- Extracted records
= Beginning of Section =
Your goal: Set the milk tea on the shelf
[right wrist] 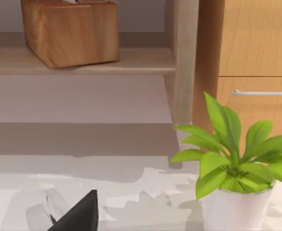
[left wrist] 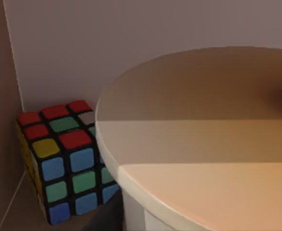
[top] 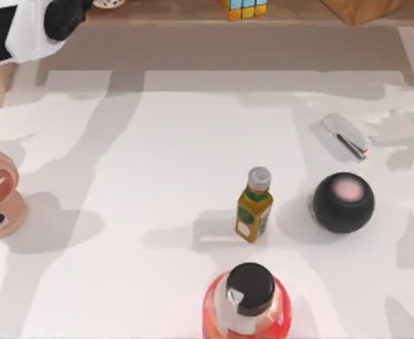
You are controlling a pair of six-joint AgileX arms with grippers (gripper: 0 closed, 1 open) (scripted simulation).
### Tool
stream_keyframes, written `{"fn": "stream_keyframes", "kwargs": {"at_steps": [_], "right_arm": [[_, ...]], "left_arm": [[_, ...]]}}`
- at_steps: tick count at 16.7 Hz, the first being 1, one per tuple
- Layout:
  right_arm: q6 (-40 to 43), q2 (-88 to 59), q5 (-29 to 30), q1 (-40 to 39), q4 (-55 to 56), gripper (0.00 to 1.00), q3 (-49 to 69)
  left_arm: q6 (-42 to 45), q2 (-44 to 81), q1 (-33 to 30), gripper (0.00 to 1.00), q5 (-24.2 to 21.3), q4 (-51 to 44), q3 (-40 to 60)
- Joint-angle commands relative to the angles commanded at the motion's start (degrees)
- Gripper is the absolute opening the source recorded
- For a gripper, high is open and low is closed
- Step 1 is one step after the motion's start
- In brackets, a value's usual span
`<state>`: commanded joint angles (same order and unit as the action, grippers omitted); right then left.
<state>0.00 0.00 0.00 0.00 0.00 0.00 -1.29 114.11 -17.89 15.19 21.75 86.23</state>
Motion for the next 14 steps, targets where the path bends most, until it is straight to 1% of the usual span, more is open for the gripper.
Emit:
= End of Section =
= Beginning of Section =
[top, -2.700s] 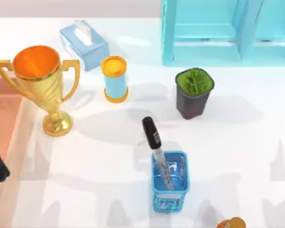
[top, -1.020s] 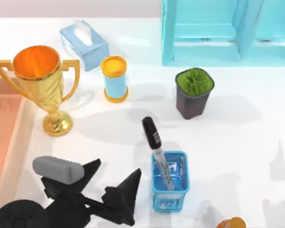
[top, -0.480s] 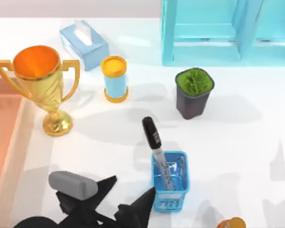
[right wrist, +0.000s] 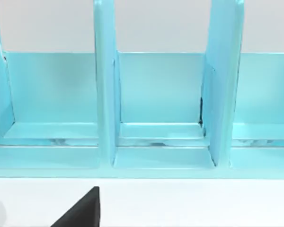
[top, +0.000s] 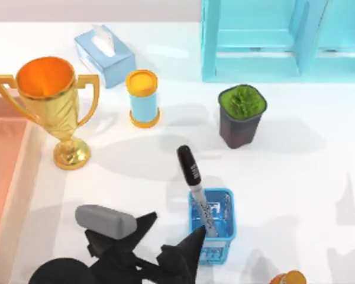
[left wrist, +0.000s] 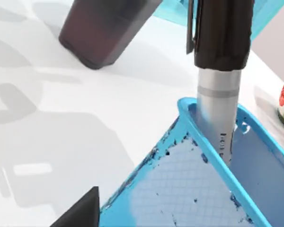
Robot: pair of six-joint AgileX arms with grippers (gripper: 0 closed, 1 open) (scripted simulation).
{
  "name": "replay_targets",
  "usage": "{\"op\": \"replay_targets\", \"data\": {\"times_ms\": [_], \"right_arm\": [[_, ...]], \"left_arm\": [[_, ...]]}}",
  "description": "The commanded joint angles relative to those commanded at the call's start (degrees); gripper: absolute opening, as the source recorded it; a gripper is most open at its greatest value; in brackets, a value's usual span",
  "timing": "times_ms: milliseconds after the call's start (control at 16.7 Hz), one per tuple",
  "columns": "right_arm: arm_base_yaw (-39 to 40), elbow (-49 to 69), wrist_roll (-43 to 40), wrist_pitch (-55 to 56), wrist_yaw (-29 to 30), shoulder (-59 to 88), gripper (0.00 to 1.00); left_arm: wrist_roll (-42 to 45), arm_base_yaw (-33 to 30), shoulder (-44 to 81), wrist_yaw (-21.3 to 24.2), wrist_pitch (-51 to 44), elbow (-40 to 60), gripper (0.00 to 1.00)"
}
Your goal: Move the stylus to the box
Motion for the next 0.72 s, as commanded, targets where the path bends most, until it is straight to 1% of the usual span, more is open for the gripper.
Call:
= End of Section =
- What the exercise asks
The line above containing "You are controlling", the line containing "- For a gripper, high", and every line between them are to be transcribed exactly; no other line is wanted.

- Expected answer
You are controlling a pair of six-joint AgileX arms with grippers (gripper: 0 closed, 1 open) (scripted simulation).
### Tool
stream_keyframes, written `{"fn": "stream_keyframes", "kwargs": {"at_steps": [_], "right_arm": [[_, ...]], "left_arm": [[_, ...]]}}`
- at_steps: tick count at 16.7 Hz, the first being 1, one per tuple
- Layout:
  right_arm: q6 (-40 to 43), q2 (-88 to 59), q5 (-29 to 30), q1 (-40 to 39), q4 (-55 to 56), gripper (0.00 to 1.00), q3 (-49 to 69)
  left_arm: q6 (-42 to 45), q2 (-44 to 81), q1 (-33 to 30), gripper (0.00 to 1.00), q5 (-24.2 to 21.3), q4 (-51 to 44), q3 (-40 to 60)
- Joint-angle commands relative to the angles commanded at the motion's start (degrees)
- Gripper is the absolute opening the source recorded
- For a gripper, high is open and low is closed

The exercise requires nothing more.